Темно-зеленый «пежо» скрипнул тормозными колодками. В салоне виднелись три фигуры. «Он приехал с сопровождающими. Заботится о нашей безопасности», — мысленно отметил Миллер.
— Прошу вас, Евгений Карлович. — Скоблин приоткрыл дверь автомобиля.
Но едва Миллер сел на заднее сиденье, к его рту и носу жесткие руки прижали платки с хлороформом. Машина с впавшим в наркотический обморок главой РОВСа понеслась в направлении Гавра, где генерала ждал стоявший под парами советский теплоход «Мария Ульянова» с приготовленным на борту деревянным ящиком с надписью «Дипломатическая почта». На Лубянке Миллер нужен был живым. У Сталина была идея провести показательный суд над руководителем «белоэмигрантской террористической организации». Впрочем, потом от этой идеи он решил отказаться.

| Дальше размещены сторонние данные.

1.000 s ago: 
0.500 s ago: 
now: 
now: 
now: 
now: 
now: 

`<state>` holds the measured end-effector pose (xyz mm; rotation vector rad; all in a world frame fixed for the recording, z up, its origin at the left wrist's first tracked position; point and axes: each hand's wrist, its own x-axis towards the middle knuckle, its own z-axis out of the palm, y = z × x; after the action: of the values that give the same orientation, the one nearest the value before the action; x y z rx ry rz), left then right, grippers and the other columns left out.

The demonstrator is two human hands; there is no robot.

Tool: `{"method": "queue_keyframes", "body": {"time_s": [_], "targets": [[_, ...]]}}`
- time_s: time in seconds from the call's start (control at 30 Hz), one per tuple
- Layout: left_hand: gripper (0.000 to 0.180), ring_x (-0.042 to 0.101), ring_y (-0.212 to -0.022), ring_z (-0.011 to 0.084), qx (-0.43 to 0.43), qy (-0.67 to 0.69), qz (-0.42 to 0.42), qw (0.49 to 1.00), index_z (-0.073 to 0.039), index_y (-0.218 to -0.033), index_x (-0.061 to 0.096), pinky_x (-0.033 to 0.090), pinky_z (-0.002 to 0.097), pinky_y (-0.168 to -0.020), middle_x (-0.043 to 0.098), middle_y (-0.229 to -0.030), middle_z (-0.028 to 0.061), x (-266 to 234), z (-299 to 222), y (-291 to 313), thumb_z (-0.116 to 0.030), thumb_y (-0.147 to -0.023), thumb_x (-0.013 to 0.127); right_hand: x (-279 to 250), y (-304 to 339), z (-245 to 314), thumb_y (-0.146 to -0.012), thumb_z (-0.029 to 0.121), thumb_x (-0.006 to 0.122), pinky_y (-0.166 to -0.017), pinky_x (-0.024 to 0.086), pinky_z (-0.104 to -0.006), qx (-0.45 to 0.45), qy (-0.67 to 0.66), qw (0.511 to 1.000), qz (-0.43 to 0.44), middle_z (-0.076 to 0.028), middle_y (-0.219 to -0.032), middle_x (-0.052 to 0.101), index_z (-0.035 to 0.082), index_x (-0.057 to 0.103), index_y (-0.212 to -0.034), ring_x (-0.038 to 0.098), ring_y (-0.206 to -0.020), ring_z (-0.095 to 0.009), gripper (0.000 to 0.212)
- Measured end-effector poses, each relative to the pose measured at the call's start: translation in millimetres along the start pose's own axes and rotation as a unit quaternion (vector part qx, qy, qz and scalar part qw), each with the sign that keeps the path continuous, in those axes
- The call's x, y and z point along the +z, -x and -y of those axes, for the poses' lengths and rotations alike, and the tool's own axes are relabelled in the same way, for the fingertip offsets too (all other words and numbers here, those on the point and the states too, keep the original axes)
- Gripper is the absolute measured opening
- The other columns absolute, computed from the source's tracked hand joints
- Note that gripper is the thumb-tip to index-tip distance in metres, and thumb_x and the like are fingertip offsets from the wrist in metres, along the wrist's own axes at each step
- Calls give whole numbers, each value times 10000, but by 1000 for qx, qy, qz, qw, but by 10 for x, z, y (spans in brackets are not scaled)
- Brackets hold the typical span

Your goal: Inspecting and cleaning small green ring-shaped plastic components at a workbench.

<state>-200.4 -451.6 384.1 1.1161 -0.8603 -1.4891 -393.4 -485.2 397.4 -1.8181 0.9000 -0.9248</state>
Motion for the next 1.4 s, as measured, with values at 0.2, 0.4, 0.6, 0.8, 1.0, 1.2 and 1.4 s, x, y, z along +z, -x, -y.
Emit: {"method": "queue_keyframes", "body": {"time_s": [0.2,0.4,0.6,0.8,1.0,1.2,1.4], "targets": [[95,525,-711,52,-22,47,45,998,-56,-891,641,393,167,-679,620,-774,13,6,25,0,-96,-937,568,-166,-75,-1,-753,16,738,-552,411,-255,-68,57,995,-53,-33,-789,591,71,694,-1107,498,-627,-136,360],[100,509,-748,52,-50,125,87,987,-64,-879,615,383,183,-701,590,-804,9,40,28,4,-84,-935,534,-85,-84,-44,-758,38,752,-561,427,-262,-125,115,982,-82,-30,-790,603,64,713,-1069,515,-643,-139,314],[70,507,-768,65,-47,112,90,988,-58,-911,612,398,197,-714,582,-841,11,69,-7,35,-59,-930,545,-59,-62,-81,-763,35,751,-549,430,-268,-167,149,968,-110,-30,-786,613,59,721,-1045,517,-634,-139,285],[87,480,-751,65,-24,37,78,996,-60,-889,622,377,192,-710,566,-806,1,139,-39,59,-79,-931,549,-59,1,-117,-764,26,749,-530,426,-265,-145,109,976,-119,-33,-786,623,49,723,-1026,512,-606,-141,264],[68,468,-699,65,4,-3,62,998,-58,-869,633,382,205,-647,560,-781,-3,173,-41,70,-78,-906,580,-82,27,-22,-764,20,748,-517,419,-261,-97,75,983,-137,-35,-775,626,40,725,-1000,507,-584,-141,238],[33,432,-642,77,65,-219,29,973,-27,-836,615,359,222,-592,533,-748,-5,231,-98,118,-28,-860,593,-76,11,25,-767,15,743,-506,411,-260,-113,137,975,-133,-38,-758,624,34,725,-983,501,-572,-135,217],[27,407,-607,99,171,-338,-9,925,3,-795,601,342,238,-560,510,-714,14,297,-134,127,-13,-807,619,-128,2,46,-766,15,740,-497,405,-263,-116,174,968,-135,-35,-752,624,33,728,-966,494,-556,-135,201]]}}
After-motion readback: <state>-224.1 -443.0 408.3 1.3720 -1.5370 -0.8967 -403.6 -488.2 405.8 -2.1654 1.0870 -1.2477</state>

Похищение Миллера было проведено оперативной группой Иностранного отдела ОГПУ с помощью завербованных агентов советской разведки — генерала Скоблина и его жены, известной и любимой в эмигрантских кругах певицы Надежды Плевицкой.
Это была уже вторая, после похищения в 1930 году генерала Кутепова, попытка советских спецслужб поставить во главе Русского общевоинского союза своего агента — генерала Скоблина. Если бы он занял этот пост, это позволило бы советской разведке полностью контролировать РОВС. Но случилась осечка, во многом — по вине Плевицкой, талантливой женщины, в судьбе которой было все: белый патриотизм, красный патриотизм, потом опять белый, были любовь, честолюбие, предательство, триумф и, наконец, трагическое падение и загадочная смерть.
Она родилась 17 сентября 1879 года в селе Винниково Курской губернии. Отсюда позже появится ее красивое прозвище в среде поклонников — Курский соловей. Девичья фамилия ее Винникова.
В книге воспоминаний «Дежкин карагод» (Дежкой маленькую Надю звали в семье, а карагод — это хоровод, в переводе с курского крестьянского диалекта), вышедшей в Берлине в 1925 году, Надежда Васильевна писала о своем детстве: «Семеро было нас: отец, мать, брат да четыре сестры. Всех детей у родителей было двенадцать, я родилась двенадцатой и последней, а осталось нас пятеро, прочие волей Божьей померли. Жили мы дружно, и слово родителей для нас было законом. Если же, не дай Бог, кто “закон” осмелится обойти, то было и наказание: из кучи дров выбиралась отцом-матерью палка потолще со словами: “Отваляю, по чем ни попало”.
У моего отца было семь десятин пахоты. На семью в семь человек — это немного, но родители мои были хозяева крепкие, и при хорошем урожае и у нас были достатки. Бывало, зайдешь в амбар: закрома полны, пшено, крупы, на балках висят копченые гуси, окорока, в бочках солонина и сало. А в погребе — кадки капусты, огурцов, яблок, груш. Спокойна душа хозяйская, все тяжким трудом приобретено: зимой семья горя с продуктами не знала».